The epidermal growth factor (EGF) receptor (EGFR) is often mutated or overexpressed in many tumor types including ovarian cancer (reviewed in ref. 2). Furthermore, EGFR is overexpressed in an estimated 35% to 70% of human epithelial ovarian cancer cases and is associated with more aggressive disease and poor clinical outcome ( 3– 12). Cellular responses to EGFR activation include those that play a critical role in tumor growth and survival, and EGFR overexpression in tumors is associated with metastatic progression ( 10, 11). We have shown that EGFR activation stimulates matrix metalloproteinase (MMP)-9 production and promotes migration and invasion in ovarian cancer cells ( 13– 17). Furthermore, EGFR regulates E-cadherin protein expression and complex formation ( 17, 18). We are interested in defining mechanisms by which EGFR activation modulates cell to cell interactions.
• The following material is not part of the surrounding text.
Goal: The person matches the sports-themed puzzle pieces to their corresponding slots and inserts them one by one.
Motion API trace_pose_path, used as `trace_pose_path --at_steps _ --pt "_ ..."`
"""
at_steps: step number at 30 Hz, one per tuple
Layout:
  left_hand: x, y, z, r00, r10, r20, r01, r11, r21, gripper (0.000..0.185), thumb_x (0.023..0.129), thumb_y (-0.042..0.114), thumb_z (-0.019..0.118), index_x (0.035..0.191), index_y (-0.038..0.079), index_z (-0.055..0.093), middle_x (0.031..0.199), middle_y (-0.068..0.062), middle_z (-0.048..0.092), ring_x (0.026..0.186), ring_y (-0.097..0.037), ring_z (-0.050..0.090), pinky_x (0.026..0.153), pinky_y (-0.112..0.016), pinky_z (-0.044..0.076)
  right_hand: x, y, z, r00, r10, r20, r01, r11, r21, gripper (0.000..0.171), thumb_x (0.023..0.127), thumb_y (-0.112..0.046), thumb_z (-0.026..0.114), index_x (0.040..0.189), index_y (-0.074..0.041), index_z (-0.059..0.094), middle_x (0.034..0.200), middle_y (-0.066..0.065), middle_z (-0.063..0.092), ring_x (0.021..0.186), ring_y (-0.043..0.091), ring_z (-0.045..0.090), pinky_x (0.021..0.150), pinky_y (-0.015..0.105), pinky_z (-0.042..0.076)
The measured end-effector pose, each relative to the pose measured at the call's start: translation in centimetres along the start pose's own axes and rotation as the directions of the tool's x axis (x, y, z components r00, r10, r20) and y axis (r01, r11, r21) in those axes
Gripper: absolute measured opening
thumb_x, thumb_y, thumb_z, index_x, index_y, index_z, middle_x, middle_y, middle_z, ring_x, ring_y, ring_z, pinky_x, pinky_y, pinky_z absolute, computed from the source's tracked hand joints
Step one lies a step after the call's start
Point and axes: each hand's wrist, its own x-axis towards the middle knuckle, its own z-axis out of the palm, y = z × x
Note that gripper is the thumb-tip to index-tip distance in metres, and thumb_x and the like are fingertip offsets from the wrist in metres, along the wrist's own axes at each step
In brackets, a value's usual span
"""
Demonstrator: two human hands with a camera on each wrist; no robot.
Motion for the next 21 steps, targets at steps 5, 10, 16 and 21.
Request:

Aberrant epithelial differentiation is an early event in epithelial ovarian carcinogenesis; thus, in contrast to most carcinomas that lose E-cadherin expression with progression, E-cadherin is abundant in primary differentiated ovarian carcinomas (reviewed in ref. 19). In more advanced poorly differentiated carcinomas, both absent and persistent E-cadherin expression have been reported (reviewed in ref. 19). Although complete loss of E-cadherin expression is uncommon, reduced E-cadherin staining is often detected in late-stage carcinomas and in ascites-derived tumor cells. Furthermore, negative E-cadherin is predictive of poor overall survival (reviewed in ref. 19). Although mutations in the E-cadherin gene are rare in ovarian carcinomas ( 20), several mechanisms have been described for transient or sustained loss of E-cadherin function including E-cadherin cleavage and shedding ( 21– 24), epigenetic silencing ( 25, 26), and defective E-cadherin recycling and trafficking ( 27). Interestingly, although E-cadherin staining is significantly decreased in stage III/IV versus stage I/II tumors, a soluble ∼80-kDa E-cadherin ectodomain (sE-cad) is elevated in ascites from ovarian cancer patients ( 24). This observation is consistent with other reports demonstrating sE-cad ectodomain in peripheral blood, ascites, and cystic fluids from ovarian cancer patients ( 28– 30). Several proteinases have been implicated in E-cadherin cleavage including MMP-3 and MMP-7 ( 23, 31), a disintegrin and metalloproteinase-10, plasmin, membrane type I MMP ( 21, 32, 33), and MMP-9 ( 24). In this study, we report that EGFR activation leads to disruption of adherens junctions and down-regulation of E-cadherin protein. MMP-9 is a mediator of the EGFR-dependent decrease in E-cadherin protein, and MMP-9 expression alone is sufficient to cause E-cadherin and adherens junction loss. Furthermore, we find a relationship in human ovarian tumors between activated EGFR, MMP-9, and decreased E-cadherin levels. Together, our results suggest that regulation of MMP-9 by EGFR may represent a novel mechanism for down-modulation of E-cadherin in ovarian cancer.
Materials and Methods
Materials. EGF was purchased from Biomedical Technologies, Inc. Matrigel was purchased from Becton Dickinson. Leupeptin, phenylmethylsulfonyl fluoride, and pepstatin were obtained from Sigma. FITC-conjugated anti-rabbit secondary antibody was purchased from Chemicon. Cell culture reagents were obtained from Sigma.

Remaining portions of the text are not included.